68 / 2023-05-31 20:37:48

The Influence of Organic Carbon Component Transformation and the Collaborative Evolution of Microbial Community in the Biological Fermentation Process of Organic Solid Waste

Organic Carbon Component,Collaborative Evolution,Biological Fermentation

The production of organic solid waste in my country is large, and aerobic fermentation is often used to obtain soil conditioners. Traditional soil conditioners take macromolecular humus carbon as the core to promote the formation of soil aggregates, but the detonation effect of small molecular organic carbon components on soil microorganisms is often ignored. Therefore, this article takes the organic solid waste as the research goal. Under different biological treatments, traditional fermentation for 30 d (CK), staged inoculation fermentation for 15 d (JJ) and rapid moist heat fermentation for 24 h (RC) are carried out to prepare different organic carbon. The component of the soil conditioner, that is, the macromolecular humus carbon promotes the condensation of soil aggregates, and the small molecules can easily use organic carbon to provide a carbon source and nutrient source for microorganisms in the soil to increase the abundance and diversity of the microbial community. Spectroscopy is used to characterize the transformation and fate of organic carbon components, and high-throughput sequencing methods are used to characterize the succession of microbial community structure to explore the relationship between environmental factors, organic carbon component transformation and functional microorganisms. The main conclusions are as follows:

(1) The results of spectral characterization show that CK has the highest aromaticity, the largest molecular weight and the most humic substances in the three treatment groups. JJ contains higher COO-, indicating that its organic carbon components are rich in carboxylic acids. Acidic substances, RC has the lowest aromaticity and the smallest molecular weight compared to CK and JJ.

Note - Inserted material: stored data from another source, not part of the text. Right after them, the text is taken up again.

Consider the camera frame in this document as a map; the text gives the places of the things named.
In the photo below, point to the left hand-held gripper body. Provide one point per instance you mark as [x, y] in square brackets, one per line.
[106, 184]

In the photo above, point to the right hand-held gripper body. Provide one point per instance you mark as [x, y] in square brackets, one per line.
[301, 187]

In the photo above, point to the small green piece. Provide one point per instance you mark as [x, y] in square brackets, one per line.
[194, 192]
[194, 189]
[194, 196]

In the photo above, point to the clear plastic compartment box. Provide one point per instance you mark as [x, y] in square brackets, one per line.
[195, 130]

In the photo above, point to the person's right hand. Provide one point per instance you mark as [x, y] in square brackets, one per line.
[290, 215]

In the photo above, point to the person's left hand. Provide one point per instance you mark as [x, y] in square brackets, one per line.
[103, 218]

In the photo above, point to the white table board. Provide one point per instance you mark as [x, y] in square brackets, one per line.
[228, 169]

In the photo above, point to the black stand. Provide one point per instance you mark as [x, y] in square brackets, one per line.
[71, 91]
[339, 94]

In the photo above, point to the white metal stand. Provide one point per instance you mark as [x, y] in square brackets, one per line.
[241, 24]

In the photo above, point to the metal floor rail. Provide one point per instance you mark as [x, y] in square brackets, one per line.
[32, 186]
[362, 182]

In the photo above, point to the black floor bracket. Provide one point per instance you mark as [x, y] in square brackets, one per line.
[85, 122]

(2) Correlation analysis shows that pH has a significant or extremely significant positive correlation with the SUVA₂₈₀ of the three treatment groups, indicating that pH has a significant effect on the molecular weight of organic carbon components, and improving the pH of the material can promote the formation of macromolecular organic carbon components. potential. Organic matter (OM), TOC, and protein-like substances in CK and JJ groups are significantly or significantly positively correlated with the formation of humus-like substances, and there is a very significant negative correlation. Improving the content of organic matter in materials may promote the content of different types of organic carbon components The content of humus-like substances in RC is greatly affected by temperature.

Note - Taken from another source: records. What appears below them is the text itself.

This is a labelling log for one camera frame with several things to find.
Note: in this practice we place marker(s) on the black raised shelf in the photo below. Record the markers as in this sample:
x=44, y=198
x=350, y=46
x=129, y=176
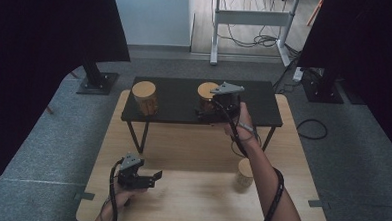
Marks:
x=177, y=99

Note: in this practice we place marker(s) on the glass jar with red contents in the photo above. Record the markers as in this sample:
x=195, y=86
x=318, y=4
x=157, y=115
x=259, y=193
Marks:
x=205, y=91

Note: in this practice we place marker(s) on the glass jar with pale contents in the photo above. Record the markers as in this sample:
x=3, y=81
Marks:
x=243, y=176

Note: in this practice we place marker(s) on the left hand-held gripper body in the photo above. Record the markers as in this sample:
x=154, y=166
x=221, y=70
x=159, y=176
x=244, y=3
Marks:
x=131, y=179

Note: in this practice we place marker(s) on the person's left hand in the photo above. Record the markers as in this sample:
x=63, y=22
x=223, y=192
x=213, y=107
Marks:
x=127, y=196

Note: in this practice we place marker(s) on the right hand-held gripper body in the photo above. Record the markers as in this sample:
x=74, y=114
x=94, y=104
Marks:
x=229, y=100

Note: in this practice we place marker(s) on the person's right hand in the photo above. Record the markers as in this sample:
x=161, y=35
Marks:
x=245, y=121

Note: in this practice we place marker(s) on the black stand base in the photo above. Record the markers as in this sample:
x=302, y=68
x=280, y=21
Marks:
x=323, y=91
x=96, y=82

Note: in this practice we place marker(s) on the white power strip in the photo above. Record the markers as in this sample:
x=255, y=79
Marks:
x=298, y=75

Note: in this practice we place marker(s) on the orange stick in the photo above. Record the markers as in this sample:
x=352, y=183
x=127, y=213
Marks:
x=315, y=10

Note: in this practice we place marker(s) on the white desk frame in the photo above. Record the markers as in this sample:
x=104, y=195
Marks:
x=251, y=18

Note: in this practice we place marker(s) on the black curtain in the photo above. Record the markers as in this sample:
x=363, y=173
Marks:
x=36, y=50
x=370, y=48

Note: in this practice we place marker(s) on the glass jar with orange contents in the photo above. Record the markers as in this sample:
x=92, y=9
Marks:
x=145, y=96

(3) The analysis of microbial diversity showed that the abundance of nitrogen-fixing bacteria Bacillus and Rhizobia in the fermentation products of CK and JJ was higher, and Pseudomonaceae with carbon-fixing function in RC products Genus higher abundance. Analysis of fungi found that Ascomycota was the main dominant phyla in CK and JJ products, and Basidiomycota was the dominant phyla in RC fermentation products. The abundance was 86.15%, and its abundance was 5 of JJ. It is 4 times that of CK and its main function is to fix carbon. The above results show that the products treated with CK and JJ have better nitrogen fixation effects, and the RC products have stronger carbon fixation ability.

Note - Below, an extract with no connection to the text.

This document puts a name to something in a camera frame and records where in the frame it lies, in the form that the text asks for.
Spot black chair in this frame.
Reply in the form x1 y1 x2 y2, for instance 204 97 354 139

(4) Analysis of the response relationship between environmental factors, organic carbon component conversion and functional microbial community structure succession showed that TOC and OM have a significant impact on the abundance of functional microbes, and small molecular protein substances and soluble microbial side effects The product is negatively correlated with the nitrogen-fixing bacteria Bacillus and Rhizopus, and the macromolecular humus substances are positively correlated with the carbon-fixing bacteria Pseudomonas and Basidiomycota. The correlation between carbon-fixing bacteria and organic carbon components is the same as that of nitrogen-fixing bacteria, while carbon-fixing fungi have a significant positive correlation with fulvic acid-like substances.

In summary, small molecular organic carbon components may be transformed into macromolecular humus-like substances by microorganisms, and small molecular organic carbon components have a certain promoting effect on the abundance of carbon-fixing fungi. This study investigated the effects of different aerobic fermentation methods on the conversion of organic carbon components, and analyzed the conversion patterns of organic carbon components from the response mechanisms of microorganisms and environmental factors. This study can provide theoretical basis and technical support for exploring the mechanism of aerobic fermentation treatment of organic solid waste.